There are many ways for AADR members to get involved and support diversity. Among them are prioritizing mentorship and investing in young professionals from diverse backgrounds as early as dental school, helping them and mentoring them from the early stages of their careers, exposing them to opportunities in the field. Members can encourage underrepresented researchers to apply for opportunities like the Harold Amos Award, which aims to increase the number of faculty from historically disadvantaged backgrounds by supporting individuals who will encourage and foster the development of succeeding classes of such physicians, dentists and nurse-scientists. AADR members can advocate for gender and race diversity. Diversity produces a much stronger team and improved collaboration, increasing success by driving scientific discovery to be more innovative, more inclusive and to match the needs of the community you are trying to serve.

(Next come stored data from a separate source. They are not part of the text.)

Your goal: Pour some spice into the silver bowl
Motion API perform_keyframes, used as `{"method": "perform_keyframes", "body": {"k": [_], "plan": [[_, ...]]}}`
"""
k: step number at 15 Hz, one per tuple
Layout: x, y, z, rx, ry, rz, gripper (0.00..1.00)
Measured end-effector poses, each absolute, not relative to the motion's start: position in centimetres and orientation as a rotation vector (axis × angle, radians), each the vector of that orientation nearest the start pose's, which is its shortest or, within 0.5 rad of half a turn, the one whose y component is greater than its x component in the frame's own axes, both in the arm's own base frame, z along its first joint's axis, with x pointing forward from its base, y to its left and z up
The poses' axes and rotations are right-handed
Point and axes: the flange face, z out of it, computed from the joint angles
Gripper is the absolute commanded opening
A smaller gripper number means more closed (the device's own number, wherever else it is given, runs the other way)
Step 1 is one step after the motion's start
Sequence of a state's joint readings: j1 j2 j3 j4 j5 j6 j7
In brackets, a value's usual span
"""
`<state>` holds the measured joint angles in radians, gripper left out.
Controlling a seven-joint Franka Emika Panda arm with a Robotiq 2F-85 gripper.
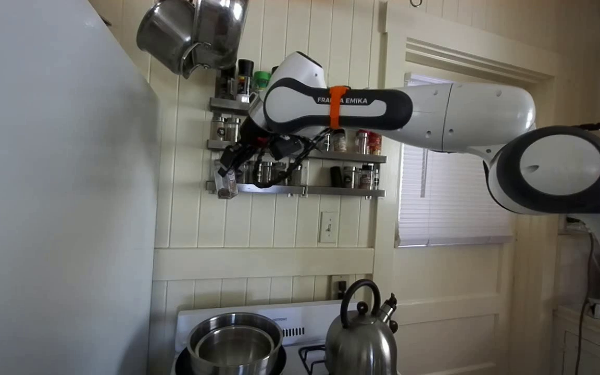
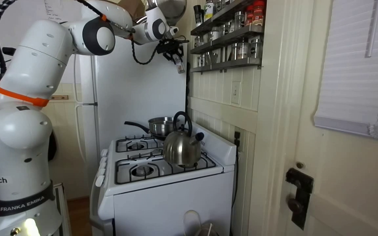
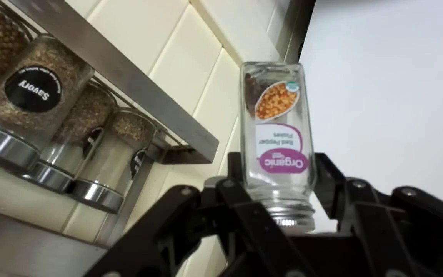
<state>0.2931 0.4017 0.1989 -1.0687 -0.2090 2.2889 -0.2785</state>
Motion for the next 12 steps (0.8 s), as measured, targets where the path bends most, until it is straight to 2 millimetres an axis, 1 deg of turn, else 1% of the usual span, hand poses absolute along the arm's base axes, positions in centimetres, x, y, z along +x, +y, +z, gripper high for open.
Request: {"method": "perform_keyframes", "body": {"k": [3,5,7,10,12], "plan": [[62.8,29.8,70.5,-2.670,-1.070,-1.313,0.23],[61.0,29.8,70.5,-2.667,-1.037,-1.272,0.23],[59.1,29.3,70.8,-2.679,-0.994,-1.244,0.23],[56.0,27.6,71.4,-2.724,-0.889,-1.223,0.23],[54.0,25.6,71.8,-2.784,-0.776,-1.235,0.23]]}}
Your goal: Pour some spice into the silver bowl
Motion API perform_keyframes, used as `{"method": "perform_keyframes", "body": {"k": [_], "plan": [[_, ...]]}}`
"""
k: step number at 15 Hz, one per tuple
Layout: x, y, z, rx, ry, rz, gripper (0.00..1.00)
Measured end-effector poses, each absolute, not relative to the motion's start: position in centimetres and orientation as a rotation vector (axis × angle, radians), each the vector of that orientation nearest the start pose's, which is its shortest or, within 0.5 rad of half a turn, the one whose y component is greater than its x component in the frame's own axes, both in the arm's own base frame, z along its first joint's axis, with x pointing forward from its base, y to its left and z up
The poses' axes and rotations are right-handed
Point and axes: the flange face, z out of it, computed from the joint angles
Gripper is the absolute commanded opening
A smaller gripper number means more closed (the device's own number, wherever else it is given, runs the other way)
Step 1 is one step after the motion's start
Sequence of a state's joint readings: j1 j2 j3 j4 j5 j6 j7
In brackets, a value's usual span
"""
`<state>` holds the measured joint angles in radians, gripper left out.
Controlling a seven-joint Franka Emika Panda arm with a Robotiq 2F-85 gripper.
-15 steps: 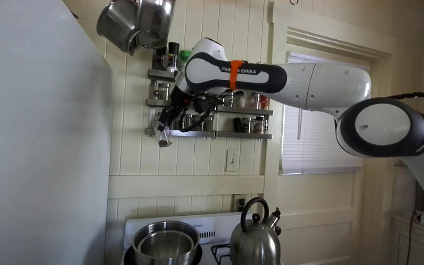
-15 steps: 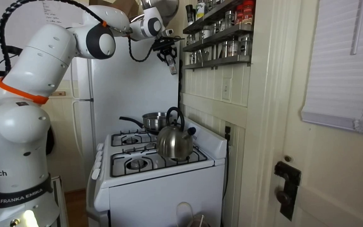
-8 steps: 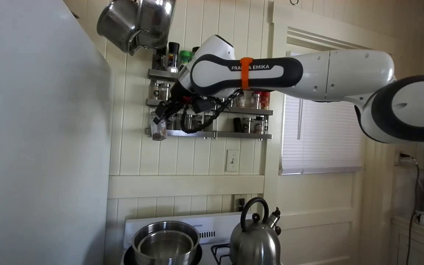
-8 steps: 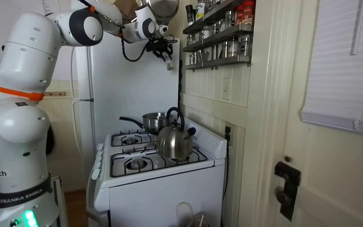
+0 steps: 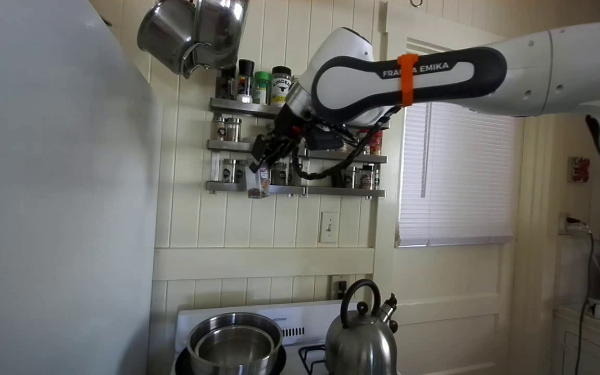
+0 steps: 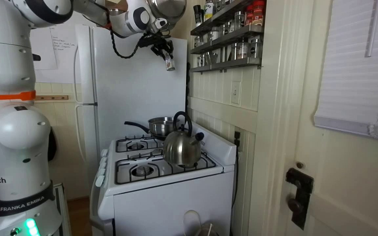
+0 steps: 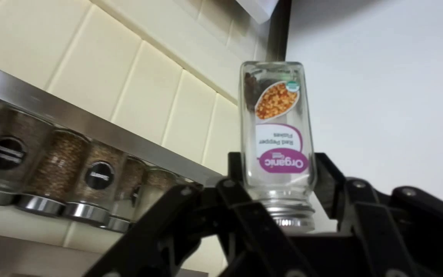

6. What role do you think professional associations can play in supporting its members who are members of underrepresented minority/ethnic groups?

Professional associations are in a unique position to impact the expansion of diversity. They can strive to support diversity with an inclusive approach that welcomes and embraces different socioeconomic, ethnic and gender groups. Associations can also work closely with the deans of dentistry to encourage and promote diversity nationwide. We have a responsibility to ensure that there are funding and career advancement opportunities for members from underrepresented groups and to support them in those endeavors. Commitment to the important values of diversity and inclusion will have far-reaching impacts. In addition, we should commit to vulnerable communities by positioning children’s oral health as an issue of equity, social justice and human rights.